Муравечество - Чарли Кауфман
Шрифт:
Интервал:
Я возвращаюсь к предыдущей цепочке мыслей: как бы то ни было, старик передо мной — это все еще старик, и давайте признаем, он не Алан Рене. Если я и западу на старика, он должен быть подлинным гением, поэтом, художником. В молодости таким стариком мечтал стать в будущем я сам, да и теперь мечтаю, только до будущего осталось не так много времени. Но сейчас я просто воспеватель гениев, апологет тех великих мужчин, что являются антисемитами и расистами, гениальных художников, издевавшихся над женщинами. По моему непопулярному мнению, мы должны прощать гениям их причуды. У художников должна быть свобода выражать и исследовать темнейшие закоулки своего подсознания.
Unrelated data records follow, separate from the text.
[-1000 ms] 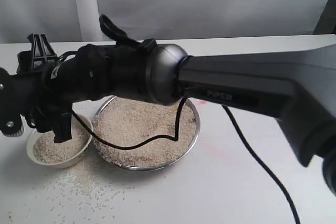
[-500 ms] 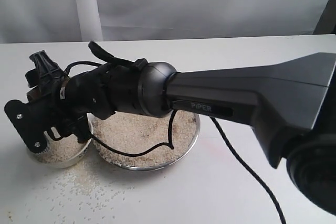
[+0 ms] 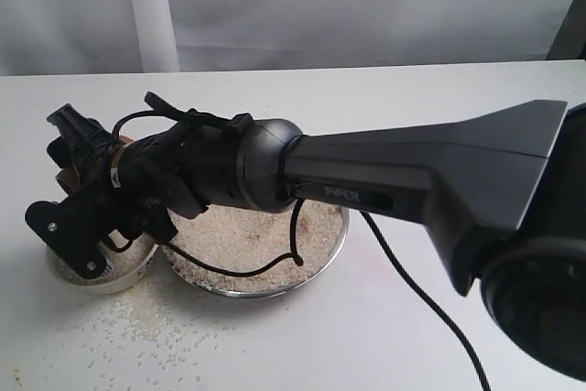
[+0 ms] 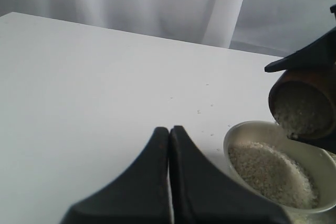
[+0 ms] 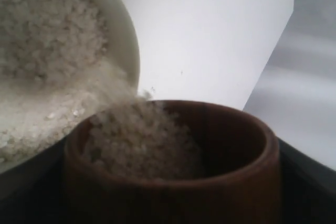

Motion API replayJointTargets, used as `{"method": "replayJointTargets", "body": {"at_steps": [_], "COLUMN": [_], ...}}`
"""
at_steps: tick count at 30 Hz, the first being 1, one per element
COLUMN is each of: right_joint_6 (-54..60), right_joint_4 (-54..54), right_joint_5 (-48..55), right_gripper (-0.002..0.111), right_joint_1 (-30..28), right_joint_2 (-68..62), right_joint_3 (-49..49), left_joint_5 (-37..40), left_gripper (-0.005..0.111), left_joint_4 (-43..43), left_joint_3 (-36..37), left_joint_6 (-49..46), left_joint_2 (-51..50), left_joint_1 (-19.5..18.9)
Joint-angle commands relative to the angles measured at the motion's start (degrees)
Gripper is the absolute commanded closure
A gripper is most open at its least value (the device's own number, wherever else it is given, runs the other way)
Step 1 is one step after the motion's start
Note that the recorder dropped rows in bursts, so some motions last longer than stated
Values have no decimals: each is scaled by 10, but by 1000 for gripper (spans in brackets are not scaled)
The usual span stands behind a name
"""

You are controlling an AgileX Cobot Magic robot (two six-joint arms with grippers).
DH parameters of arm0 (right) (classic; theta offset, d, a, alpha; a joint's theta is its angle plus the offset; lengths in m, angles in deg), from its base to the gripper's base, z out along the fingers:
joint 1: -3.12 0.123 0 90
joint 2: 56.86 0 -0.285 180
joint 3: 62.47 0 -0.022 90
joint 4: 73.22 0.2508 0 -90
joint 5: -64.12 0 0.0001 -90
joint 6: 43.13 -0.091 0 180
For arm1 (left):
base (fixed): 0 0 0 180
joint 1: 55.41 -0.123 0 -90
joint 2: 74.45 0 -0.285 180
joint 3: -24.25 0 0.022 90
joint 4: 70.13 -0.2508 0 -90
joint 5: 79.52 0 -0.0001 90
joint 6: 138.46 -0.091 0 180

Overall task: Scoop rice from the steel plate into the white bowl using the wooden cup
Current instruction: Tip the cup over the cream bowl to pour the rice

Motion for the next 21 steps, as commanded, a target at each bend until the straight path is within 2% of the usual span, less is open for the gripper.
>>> {"method": "replayJointTargets", "body": {"at_steps": [1,21], "right_joint_6": [-3,-2], "right_joint_4": [-23,-189], "right_joint_5": [-24,-23], "right_gripper": [108,108], "right_joint_1": [-7,-11], "right_joint_2": [-2,-2], "right_joint_3": [-5,-5], "left_joint_5": [-4,-4], "left_gripper": [107,107], "left_joint_4": [3,3], "left_joint_3": [-2,-2], "left_joint_6": [1,1], "left_joint_2": [1,1], "left_joint_1": [3,3]}}
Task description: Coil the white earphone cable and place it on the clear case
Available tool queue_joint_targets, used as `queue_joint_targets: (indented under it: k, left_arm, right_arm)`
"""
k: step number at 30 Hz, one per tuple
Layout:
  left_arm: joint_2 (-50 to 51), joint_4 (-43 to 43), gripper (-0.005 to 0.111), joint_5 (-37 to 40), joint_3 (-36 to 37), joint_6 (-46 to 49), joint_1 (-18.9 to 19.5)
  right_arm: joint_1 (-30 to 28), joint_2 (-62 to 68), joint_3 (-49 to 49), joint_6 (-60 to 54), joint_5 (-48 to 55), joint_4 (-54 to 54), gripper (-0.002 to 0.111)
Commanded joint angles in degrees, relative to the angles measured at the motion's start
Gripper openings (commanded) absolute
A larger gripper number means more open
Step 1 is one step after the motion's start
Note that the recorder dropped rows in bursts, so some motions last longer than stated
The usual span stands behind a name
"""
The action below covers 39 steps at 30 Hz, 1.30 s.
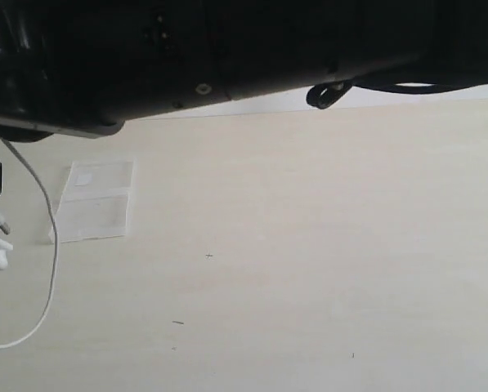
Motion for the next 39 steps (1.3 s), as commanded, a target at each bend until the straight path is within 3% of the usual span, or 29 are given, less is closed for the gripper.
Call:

Как Персефона провела полгода в подземном мире, так и они погружаются вглубь себя (а иногда и вглубь молодых женщин!), чтобы вернуться к нам с плодами, в которых мы так нуждаемся. Гранат — символ жизни, смерти, королевской крови, плодородия, Христовых страданий, мужской силы и много чего еще — этот фрукт, конечно же, ассоциируется с Персефоной. Он навсегда, хотя и с перерывами, приковывает ее к подземному миру. Разве мы презираем ее за это? Нет, мы воспеваем ее, ведь, выходя из-под земли, с собой она приносит весну. Если мы ждем обновления, то поле порою следует держать под паром. А если мы надеемся на озарения, то гений порою должен быть и расистом. История щедро усеяна гениями, которые презирали евреев, угнетали черных и объективировали женщин. И что теперь — закопать их труды? Ответ — категорическое «нет», мы так не поступим. Все мы люди. Все мы несовершенны. Предубеждения вживлены в наши гены эволюцией. Нам необходимо знать, что этот Тигр — опасное животное. Нам ни к чему знать, что не все тигры опасны. Распознавание личностей отдельных тигров не помогает нам выжить. Безусловно, такая способность сделает нас просвещеннее и позволит дружить с некоторыми тиграми, и я обеими руками за. Я восхищаюсь этой идей, но мы должны помнить, что нами управляет родовой инстинкт и в основе своей это инстинкт выживания. Примите это как данность; можете скорбеть, осуждать, бороться, но просто признайте, что это человеческая черта, и имейте терпение. Имейте сострадание. Спасибо вам и спокойной ночи. Эту импровизированную речь я дал в копировальной комнате Бейтс-колледжа и получил в ответ кучу едких замечаний, когда был приглашенным критиком на кафедре кинематографа, где моей работой было сидеть во время просмотра студенческих работ на заднем ряду, нетерпеливо постукивать ручкой по странице блокнота и вздыхать.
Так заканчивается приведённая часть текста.